▶ [Task instructions]: From the first line of the data through the line containing "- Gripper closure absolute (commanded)", transcribe each line exactly. Pictures do not belong in the copy.

▶ [Supplied material]:
-- -- --
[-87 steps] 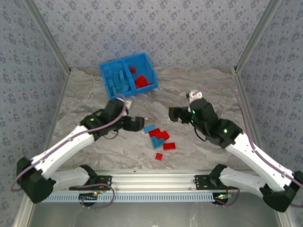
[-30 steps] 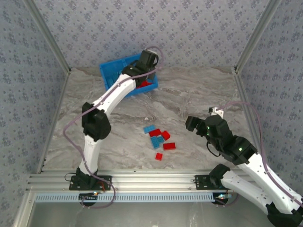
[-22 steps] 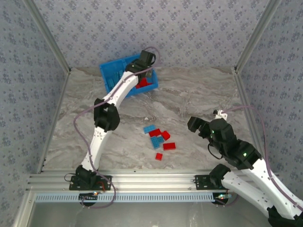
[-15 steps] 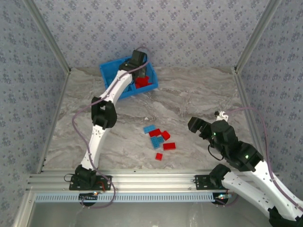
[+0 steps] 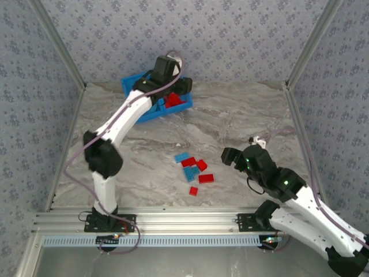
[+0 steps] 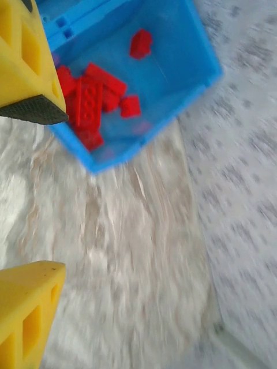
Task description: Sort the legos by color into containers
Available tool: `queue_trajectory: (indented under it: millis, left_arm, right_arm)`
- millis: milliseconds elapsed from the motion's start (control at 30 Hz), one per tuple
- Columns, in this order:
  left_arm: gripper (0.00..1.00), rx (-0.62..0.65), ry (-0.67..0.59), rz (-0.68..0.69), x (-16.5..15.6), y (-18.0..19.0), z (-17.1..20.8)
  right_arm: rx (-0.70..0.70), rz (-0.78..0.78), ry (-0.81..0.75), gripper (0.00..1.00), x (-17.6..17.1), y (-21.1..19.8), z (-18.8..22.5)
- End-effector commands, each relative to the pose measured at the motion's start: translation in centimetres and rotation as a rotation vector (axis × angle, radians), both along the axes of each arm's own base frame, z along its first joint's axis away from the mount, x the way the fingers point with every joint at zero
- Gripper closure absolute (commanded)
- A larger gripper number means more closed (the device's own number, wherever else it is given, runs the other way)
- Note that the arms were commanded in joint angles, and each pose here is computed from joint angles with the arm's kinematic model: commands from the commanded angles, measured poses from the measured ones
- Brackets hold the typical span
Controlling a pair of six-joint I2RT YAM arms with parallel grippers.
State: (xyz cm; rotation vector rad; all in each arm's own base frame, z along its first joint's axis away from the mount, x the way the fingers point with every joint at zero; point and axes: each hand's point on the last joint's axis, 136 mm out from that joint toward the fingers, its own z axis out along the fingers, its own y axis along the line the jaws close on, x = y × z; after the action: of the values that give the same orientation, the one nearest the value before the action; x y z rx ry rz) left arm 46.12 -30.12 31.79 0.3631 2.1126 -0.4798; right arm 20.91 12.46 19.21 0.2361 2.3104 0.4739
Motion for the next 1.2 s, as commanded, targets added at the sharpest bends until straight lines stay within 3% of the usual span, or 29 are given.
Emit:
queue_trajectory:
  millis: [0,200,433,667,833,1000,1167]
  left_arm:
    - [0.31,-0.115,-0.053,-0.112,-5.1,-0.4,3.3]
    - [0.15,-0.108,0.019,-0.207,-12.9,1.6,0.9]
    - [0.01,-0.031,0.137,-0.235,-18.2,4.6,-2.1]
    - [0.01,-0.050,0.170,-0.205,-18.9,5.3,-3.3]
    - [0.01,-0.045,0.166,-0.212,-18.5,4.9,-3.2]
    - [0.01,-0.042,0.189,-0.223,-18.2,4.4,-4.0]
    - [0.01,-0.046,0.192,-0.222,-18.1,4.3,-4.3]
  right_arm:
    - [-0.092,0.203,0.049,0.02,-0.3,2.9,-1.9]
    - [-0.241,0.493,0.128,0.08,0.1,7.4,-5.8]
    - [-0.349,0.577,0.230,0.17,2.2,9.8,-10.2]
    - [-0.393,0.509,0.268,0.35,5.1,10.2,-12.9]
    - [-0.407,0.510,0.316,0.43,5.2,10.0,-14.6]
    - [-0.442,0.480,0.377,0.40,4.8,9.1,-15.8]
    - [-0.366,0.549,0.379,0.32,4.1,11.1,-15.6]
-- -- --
▶ [Answer to this task]:
[-87 steps] 
[-30 steps] 
[-22 steps] 
[-15 steps] 
[+0 steps] 
[+0 steps] 
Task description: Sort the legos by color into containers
Available tool: `queue_trajectory: (indented under it: millis, left_arm, right_arm)`
- millis: milliseconds elapsed from the motion's start (control at 30 Hz), one per tuple
- Columns, in this order:
  left_arm: gripper (0.00..1.00), rx (-0.62..0.65), ry (-0.67..0.59), rz (-0.68..0.69), x (-16.5..15.6), y (-18.0..19.0), z (-17.1..20.8)
  right_arm: rx (-0.70..0.70), rz (-0.78..0.78), ry (-0.81..0.75), gripper (0.00..1.00), x (-17.6..17.1), y (-21.1..19.8), z (-18.8..22.5)
- End-effector commands, each relative to the pose measured at the motion's start: translation in centimetres and rotation as a rotation vector (axis × angle, radians), both along the axes of each arm's own base frame, z along its first joint's axis away from the mount, x the way the fingers point with every joint at zero
- Gripper closure absolute (commanded)

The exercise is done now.